▶ _What is required_
Every record below needs to be retyped exactly as it appears.

▶ _Task data_
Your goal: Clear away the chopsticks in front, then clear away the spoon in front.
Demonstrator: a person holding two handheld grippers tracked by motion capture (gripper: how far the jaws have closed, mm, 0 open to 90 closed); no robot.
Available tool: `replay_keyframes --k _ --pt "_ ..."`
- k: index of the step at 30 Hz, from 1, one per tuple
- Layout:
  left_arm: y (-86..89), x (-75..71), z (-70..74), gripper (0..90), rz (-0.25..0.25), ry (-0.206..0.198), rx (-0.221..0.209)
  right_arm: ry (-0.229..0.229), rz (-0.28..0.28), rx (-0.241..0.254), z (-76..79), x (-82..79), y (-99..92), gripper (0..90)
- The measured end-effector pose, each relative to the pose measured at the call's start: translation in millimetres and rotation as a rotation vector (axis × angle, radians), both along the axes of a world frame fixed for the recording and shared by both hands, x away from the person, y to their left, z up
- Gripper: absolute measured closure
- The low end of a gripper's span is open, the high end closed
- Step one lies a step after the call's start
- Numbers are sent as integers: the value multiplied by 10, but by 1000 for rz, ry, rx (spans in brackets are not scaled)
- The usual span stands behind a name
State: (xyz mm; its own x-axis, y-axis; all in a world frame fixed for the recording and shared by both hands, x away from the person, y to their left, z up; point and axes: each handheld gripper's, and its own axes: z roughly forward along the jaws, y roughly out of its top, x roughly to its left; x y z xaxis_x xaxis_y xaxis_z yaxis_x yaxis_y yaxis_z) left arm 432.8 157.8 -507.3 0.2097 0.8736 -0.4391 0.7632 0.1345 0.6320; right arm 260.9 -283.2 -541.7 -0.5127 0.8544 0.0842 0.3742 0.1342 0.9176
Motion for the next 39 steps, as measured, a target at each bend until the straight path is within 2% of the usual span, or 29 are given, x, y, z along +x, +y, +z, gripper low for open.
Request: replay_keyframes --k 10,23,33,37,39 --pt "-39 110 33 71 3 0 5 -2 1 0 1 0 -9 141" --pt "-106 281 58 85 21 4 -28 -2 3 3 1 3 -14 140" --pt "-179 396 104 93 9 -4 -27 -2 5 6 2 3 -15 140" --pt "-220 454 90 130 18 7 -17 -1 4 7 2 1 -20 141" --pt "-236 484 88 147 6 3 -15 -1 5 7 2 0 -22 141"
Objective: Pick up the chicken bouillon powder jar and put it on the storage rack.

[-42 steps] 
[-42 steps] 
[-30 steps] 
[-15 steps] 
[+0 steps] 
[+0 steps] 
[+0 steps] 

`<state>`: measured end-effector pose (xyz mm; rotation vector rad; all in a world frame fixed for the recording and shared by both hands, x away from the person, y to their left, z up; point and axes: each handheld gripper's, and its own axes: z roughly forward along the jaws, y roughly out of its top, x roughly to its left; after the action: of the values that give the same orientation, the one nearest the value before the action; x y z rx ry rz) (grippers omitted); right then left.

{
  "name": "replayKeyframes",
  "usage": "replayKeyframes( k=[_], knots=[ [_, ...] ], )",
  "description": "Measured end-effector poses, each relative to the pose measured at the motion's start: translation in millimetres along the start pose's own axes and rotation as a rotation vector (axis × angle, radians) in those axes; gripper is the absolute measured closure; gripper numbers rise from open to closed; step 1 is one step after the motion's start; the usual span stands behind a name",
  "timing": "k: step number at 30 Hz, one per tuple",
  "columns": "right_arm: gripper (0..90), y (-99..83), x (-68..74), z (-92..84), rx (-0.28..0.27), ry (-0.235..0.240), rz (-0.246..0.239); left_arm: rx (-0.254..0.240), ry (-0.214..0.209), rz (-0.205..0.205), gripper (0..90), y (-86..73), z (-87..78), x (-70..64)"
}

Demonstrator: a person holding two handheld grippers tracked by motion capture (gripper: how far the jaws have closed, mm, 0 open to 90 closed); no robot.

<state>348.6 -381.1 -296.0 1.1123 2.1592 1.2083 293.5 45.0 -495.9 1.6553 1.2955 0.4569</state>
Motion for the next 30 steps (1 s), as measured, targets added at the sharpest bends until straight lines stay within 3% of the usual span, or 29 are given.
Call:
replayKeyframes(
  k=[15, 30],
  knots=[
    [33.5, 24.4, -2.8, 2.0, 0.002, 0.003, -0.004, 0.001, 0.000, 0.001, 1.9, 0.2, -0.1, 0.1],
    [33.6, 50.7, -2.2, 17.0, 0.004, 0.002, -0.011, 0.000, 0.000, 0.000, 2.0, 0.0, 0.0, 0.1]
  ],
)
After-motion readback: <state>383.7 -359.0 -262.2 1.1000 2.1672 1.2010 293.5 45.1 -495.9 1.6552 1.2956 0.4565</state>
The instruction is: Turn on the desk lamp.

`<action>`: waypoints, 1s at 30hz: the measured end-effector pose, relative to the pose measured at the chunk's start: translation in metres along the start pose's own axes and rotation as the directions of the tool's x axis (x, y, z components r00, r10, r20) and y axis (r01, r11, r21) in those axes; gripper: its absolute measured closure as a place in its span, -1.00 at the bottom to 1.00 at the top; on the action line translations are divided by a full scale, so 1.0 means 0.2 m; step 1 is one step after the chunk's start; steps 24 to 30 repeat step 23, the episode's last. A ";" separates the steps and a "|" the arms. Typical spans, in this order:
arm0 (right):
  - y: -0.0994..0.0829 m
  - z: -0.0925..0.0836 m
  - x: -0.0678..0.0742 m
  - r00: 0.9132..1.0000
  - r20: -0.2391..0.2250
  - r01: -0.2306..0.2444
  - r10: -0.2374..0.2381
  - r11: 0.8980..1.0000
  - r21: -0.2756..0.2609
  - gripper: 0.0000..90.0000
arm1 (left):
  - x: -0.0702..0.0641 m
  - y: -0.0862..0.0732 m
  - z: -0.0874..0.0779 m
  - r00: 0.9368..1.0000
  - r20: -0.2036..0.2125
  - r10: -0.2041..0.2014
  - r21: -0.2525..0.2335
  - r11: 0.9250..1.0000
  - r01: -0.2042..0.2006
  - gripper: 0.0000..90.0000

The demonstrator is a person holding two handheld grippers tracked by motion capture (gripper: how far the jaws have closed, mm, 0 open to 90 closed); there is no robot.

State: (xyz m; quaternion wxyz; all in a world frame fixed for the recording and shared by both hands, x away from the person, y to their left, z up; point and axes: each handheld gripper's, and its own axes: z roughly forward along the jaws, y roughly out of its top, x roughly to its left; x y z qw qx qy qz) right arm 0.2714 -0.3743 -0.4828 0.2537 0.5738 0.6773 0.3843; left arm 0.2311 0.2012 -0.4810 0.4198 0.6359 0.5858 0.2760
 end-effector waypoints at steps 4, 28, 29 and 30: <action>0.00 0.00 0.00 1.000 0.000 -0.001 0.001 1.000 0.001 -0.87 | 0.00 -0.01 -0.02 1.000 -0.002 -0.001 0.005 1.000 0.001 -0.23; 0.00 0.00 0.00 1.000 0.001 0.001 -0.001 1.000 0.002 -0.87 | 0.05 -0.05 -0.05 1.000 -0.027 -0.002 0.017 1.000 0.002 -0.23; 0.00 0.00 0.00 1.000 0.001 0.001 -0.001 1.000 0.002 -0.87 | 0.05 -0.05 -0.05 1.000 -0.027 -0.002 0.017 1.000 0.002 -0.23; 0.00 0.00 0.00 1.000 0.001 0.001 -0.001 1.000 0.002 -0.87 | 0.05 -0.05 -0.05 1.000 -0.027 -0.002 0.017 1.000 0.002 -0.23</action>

▶ _Answer to this exercise_
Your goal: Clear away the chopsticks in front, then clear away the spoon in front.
Demonstrator: a person holding two handheld grippers tracked by motion capture (gripper: how far the jaws have closed, mm, 0 open to 90 closed); no robot.
Available tool: `replay_keyframes --k _ --pt "_ ..."`
- k: index of the step at 30 Hz, from 1, one per tuple
- Layout:
  left_arm: y (-86..89), x (-75..71), z (-70..74), gripper (0..90), rz (-0.25..0.25), ry (-0.206..0.198), rx (-0.221..0.209)
  right_arm: ry (-0.229..0.229), rz (-0.28..0.28), rx (-0.241..0.254), z (-76..79), x (-82..79), y (-99..92), gripper (0..90)
- The measured end-effector pose, each relative to the pose measured at the call's start: translation in millimetres and rotation as a rotation vector (axis × angle, radians), both along the axes of a world frame fixed for the recording and shared by both hands, x away from the person, y to their left, z up
- Gripper: absolute measured closure
- The low end of a gripper's span is open, the high end closed
- Step one lies a step after the call's start
- Numbers are sent as integers: the value multiplied by 10, but by 1000 for rz, ry, rx (spans in brackets are not scaled)
- The usual span stands behind a name
State: (xyz mm; its own x-axis, y-axis; all in a world frame fixed for the recording and shared by both hands, x away from the person, y to their left, z up; point and axes: each handheld gripper's, and its own axes: z roughly forward along the jaws, y roughly out of its top, x roughly to its left; x y z xaxis_x xaxis_y xaxis_z yaxis_x yaxis_y yaxis_z) left arm 432.8 157.8 -507.3 0.2097 0.8736 -0.4391 0.7632 0.1345 0.6320; right arm 260.9 -283.2 -541.7 -0.5127 0.8544 0.0842 0.3742 0.1342 0.9176
Motion for the next 39 steps, as measured, a target at each bend until the straight path is within 2% of the usual span, or 29 are given, x, y, z along +x, +y, +z, gripper low for open.
Request: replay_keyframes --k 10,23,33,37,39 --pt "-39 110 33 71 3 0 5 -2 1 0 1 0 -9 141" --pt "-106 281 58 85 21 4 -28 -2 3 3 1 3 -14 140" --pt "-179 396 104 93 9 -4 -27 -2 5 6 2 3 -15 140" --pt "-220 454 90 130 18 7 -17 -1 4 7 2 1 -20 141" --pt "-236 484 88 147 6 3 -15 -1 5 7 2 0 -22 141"
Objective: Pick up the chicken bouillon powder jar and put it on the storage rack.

[-42 steps] 
[-42 steps] 
[-30 steps] 
[-15 steps] 
[+0 steps] 
[+0 steps] 
[+0 steps] 

`<state>`: measured end-effector pose (xyz mm; rotation vector rad; all in a world frame fixed for the recording and shared by both hands, x away from the person, y to their left, z up; point and axes: each handheld gripper's, and its own axes: z roughly forward along the jaws, y roughly out of its top, x roughly to its left; after the action: of the values that give the same orientation, the one nearest the value before the action; x y z rx ry rz) (grippers omitted); right then left.

{
  "name": "replayKeyframes",
  "usage": "replayKeyframes( k=[_], knots=[ [_, ...] ], )",
  "description": "Measured end-effector poses, each relative to the pose measured at the motion's start: translation in millimetres along the start pose's own axes and rotation as a rotation vector (axis × angle, radians) in those axes; gripper is the absolute measured closure; gripper numbers rise from open to closed; step 1 is one step after the motion's start; the usual span stands behind a name",
  "timing": "k: step number at 30 Hz, one per tuple",
  "columns": "right_arm: gripper (0..90), y (-99..83), x (-68..74), z (-92..84), rx (-0.28..0.27), ry (-0.235..0.240), rz (-0.246..0.239); left_arm: rx (-0.254..0.240), ry (-0.214..0.209), rz (-0.205..0.205), gripper (0..90), y (-86..73), z (-87..78), x (-70..64)"
}

Demonstrator: a person holding two handheld grippers tracked by motion capture (gripper: how far the jaws have closed, mm, 0 open to 90 closed); no robot.

<state>348.6 -381.1 -296.0 1.1123 2.1592 1.2083 293.5 45.0 -495.9 1.6553 1.2955 0.4569</state>
Motion for the next 30 steps (1 s), as measured, targets added at the sharpest bends until straight lines stay within 3% of the usual span, or 29 are given.
Call:
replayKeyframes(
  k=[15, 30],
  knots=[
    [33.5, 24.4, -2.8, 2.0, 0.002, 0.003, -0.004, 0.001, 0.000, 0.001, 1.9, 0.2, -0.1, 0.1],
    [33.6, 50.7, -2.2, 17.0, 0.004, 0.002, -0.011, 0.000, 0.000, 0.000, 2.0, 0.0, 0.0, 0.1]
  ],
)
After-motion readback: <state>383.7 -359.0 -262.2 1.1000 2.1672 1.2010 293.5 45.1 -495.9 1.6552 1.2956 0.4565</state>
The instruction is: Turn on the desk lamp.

`<action>`: waypoints, 1s at 30hz: the measured end-effector pose, relative to the pose measured at the chunk's start: translation in metres along the start pose's own axes and rotation as the directions of the tool's x axis (x, y, z components r00, r10, r20) and y axis (r01, r11, r21) in those axes; gripper: its absolute measured closure as a place in its span, -1.00 at the bottom to 1.00 at the top; on the action line translations are divided by a full scale, so 1.0 means 0.2 m; step 1 is one step after the chunk's start; steps 24 to 30 repeat step 23, the episode's last. A ";" separates the steps and a "|" the arms. Typical spans, in this order:
arm0 (right):
  - y: -0.0994..0.0829 m
  - z: -0.0925..0.0836 m
  - x: -0.0678..0.0742 m
  - r00: 0.9132..1.0000
  - r20: -0.2391..0.2250
  - r01: -0.2306..0.2444
  - r10: -0.2374..0.2381
  - r11: 0.8980..1.0000
  - r21: -0.2756..0.2609
  - gripper: 0.0000..90.0000
arm1 (left):
  - x: -0.0702..0.0641 m
  - y: -0.0862..0.0732 m
  - z: -0.0874..0.0779 m
  - r00: 0.9368..1.0000
  - r20: -0.2036..0.2125
  - r10: -0.2041..0.2014
  - r21: -0.2525..0.2335
  - r11: 0.9250..1.0000
  - r01: -0.2042..0.2006
  - gripper: 0.0000..90.0000

The demonstrator is a person holding two handheld grippers tracked by motion capture (gripper: how far the jaws have closed, mm, 0 open to 90 closed); there is no robot.

State: (xyz m; quaternion wxyz; all in a world frame fixed for the recording and shared by both hands, x away from the person, y to their left, z up; point and axes: each handheld gripper's, and its own axes: z roughly forward along the jaws, y roughly out of its top, x roughly to its left; x y z qw qx qy qz) right arm 0.2714 -0.3743 -0.4828 0.2537 0.5738 0.6773 0.3843; left arm 0.2311 0.2012 -0.4810 0.4198 0.6359 0.5858 0.2760
 end-effector waypoints at steps 4, 28, 29 and 30: <action>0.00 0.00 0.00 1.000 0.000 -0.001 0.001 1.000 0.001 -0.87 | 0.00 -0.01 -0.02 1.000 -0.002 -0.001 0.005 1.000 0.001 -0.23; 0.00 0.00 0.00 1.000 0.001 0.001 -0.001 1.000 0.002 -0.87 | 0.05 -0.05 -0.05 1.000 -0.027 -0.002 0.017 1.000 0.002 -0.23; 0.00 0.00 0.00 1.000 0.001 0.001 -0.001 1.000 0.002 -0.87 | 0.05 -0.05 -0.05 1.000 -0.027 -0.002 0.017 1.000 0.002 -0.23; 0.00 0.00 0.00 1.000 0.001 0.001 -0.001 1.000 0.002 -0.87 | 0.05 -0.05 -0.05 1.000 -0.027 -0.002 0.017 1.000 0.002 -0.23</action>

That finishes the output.